WHAT IS REQUIRED:
Print exactly the lines below between the line holding "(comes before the" and the line holding "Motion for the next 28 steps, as", inclusive, and nothing more.

Start of DATASET RECORDS

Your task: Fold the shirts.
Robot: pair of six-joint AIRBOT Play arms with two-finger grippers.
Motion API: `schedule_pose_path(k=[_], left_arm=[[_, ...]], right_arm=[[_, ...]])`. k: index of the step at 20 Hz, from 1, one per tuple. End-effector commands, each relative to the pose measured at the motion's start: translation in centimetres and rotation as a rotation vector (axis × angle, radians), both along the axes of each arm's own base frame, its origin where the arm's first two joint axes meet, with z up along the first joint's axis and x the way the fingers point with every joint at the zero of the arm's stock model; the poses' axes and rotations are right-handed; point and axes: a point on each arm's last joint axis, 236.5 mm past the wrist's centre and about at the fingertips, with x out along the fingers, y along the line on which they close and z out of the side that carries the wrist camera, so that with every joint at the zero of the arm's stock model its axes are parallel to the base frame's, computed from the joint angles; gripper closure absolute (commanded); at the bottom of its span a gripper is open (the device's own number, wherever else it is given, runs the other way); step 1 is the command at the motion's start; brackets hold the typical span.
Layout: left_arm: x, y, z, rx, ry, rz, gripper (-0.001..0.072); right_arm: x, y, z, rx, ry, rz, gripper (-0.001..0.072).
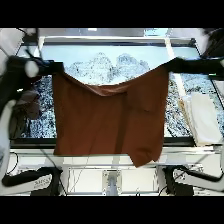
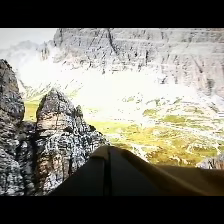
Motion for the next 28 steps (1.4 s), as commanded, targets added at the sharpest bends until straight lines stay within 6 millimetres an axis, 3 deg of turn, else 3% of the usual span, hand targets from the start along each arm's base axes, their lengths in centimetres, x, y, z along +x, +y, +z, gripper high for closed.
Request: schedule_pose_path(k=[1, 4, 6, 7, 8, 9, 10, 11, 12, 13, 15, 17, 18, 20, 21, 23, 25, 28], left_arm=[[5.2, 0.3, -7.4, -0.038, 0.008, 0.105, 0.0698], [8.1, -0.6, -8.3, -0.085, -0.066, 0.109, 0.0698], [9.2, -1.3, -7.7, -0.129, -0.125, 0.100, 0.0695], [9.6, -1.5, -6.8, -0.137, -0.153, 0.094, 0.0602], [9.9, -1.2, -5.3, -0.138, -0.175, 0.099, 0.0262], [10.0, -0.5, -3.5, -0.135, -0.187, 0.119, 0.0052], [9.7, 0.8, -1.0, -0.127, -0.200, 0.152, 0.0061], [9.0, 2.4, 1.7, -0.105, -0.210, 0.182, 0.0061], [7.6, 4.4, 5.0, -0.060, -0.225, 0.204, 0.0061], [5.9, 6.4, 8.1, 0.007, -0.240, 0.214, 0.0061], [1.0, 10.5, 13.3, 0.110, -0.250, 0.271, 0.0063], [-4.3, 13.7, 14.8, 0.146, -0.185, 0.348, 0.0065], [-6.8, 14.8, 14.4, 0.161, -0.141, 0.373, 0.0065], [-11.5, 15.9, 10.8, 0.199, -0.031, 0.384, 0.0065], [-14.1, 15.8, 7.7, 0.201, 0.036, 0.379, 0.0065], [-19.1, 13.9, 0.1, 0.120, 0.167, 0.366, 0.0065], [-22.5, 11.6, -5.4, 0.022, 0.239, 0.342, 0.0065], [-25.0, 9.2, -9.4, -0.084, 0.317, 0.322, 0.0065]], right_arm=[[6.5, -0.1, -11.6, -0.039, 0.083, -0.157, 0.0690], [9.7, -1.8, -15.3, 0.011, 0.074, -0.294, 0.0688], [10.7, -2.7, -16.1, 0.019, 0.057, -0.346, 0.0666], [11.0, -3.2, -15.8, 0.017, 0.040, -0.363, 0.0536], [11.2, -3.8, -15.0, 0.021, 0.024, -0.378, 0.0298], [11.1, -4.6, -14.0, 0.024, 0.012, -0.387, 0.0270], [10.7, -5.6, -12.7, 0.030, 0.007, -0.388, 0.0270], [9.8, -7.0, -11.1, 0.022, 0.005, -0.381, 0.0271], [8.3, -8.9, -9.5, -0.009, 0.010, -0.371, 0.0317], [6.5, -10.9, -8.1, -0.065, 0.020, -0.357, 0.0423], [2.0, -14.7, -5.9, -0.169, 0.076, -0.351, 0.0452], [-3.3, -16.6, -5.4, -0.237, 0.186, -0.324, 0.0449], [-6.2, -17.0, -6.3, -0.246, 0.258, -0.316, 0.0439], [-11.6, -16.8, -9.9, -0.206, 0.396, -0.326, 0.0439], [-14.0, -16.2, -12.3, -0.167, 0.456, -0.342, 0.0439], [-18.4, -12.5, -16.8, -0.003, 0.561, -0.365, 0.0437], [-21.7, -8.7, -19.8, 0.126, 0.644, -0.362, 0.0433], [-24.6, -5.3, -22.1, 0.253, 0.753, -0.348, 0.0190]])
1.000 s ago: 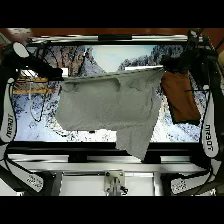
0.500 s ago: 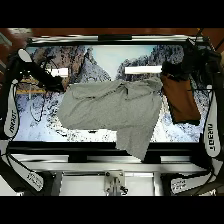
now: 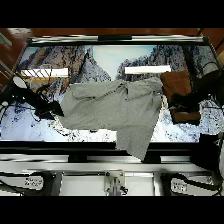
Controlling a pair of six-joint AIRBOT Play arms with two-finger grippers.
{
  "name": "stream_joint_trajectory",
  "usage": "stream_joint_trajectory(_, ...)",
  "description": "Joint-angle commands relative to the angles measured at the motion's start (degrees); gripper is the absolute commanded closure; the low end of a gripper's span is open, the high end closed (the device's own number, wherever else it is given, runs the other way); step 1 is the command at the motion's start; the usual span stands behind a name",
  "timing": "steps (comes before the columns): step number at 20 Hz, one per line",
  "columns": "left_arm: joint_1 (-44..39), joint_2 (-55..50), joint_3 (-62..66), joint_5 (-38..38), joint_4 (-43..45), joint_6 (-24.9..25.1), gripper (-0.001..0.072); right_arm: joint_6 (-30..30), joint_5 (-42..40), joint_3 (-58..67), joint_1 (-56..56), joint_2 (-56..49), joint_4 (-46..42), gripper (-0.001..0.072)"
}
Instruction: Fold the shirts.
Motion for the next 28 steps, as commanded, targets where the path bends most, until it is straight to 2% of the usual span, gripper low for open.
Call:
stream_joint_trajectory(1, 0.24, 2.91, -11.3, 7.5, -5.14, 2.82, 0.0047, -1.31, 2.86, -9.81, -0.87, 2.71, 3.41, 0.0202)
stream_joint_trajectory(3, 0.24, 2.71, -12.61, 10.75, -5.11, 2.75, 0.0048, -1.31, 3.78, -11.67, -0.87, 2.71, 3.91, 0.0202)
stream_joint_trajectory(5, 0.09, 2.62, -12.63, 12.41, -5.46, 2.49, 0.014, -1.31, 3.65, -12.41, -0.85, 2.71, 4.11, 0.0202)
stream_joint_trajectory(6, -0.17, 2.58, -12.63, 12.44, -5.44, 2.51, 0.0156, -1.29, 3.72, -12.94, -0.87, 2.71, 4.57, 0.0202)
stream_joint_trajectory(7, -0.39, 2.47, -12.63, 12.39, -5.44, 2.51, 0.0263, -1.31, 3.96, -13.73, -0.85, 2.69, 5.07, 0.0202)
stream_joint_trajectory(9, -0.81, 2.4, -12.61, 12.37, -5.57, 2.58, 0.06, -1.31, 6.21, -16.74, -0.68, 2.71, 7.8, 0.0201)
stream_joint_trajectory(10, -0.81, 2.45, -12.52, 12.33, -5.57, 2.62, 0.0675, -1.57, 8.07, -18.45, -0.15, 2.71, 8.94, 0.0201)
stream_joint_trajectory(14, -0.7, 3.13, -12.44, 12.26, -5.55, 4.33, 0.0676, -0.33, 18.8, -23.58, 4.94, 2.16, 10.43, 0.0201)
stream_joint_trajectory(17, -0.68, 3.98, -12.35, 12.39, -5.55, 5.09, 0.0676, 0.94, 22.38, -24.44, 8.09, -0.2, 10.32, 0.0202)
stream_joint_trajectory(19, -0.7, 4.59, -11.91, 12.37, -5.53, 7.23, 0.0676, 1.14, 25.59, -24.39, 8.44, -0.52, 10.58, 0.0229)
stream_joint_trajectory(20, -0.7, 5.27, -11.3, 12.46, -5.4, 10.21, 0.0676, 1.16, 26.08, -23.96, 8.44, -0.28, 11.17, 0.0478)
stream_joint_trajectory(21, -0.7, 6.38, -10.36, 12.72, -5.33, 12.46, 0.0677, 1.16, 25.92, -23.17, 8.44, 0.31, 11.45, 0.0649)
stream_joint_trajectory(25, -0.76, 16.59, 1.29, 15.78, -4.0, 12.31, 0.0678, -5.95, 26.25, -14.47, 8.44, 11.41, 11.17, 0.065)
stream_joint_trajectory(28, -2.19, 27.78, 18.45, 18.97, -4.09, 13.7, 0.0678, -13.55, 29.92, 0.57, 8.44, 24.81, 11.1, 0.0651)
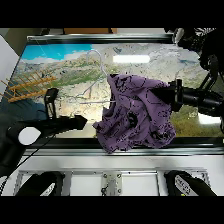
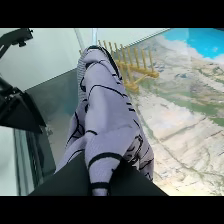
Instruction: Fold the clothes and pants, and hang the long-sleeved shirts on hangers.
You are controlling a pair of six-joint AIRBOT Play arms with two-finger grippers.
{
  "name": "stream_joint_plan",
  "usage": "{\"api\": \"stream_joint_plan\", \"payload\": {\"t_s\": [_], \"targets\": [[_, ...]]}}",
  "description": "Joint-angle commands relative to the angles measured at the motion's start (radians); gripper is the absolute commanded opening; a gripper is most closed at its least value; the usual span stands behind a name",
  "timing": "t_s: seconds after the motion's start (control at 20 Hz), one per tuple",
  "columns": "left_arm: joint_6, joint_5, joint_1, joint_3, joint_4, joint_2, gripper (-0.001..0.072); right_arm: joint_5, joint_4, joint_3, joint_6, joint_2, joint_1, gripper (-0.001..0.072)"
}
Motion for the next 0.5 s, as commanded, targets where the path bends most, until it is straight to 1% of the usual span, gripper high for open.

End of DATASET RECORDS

EXERCISE RESULT:
  "timing": "steps (comes before the columns): step number at 20 Hz, one per line",
  "columns": "left_arm: joint_1 (-44..39), joint_2 (-55..50), joint_3 (-62..66), joint_5 (-38..38), joint_4 (-43..45), joint_6 (-24.9..25.1), gripper (-0.001..0.072); right_arm: joint_6 (-30..30), joint_5 (-42..40), joint_3 (-58..67), joint_1 (-56..56), joint_2 (-56..49), joint_4 (-46..42), gripper (-0.001..0.072)"
}
Instruction: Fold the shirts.
Motion for the next 28 steps, as commanded, targets where the path bends most, until it is straight to 2% of the usual span, gripper low for open.

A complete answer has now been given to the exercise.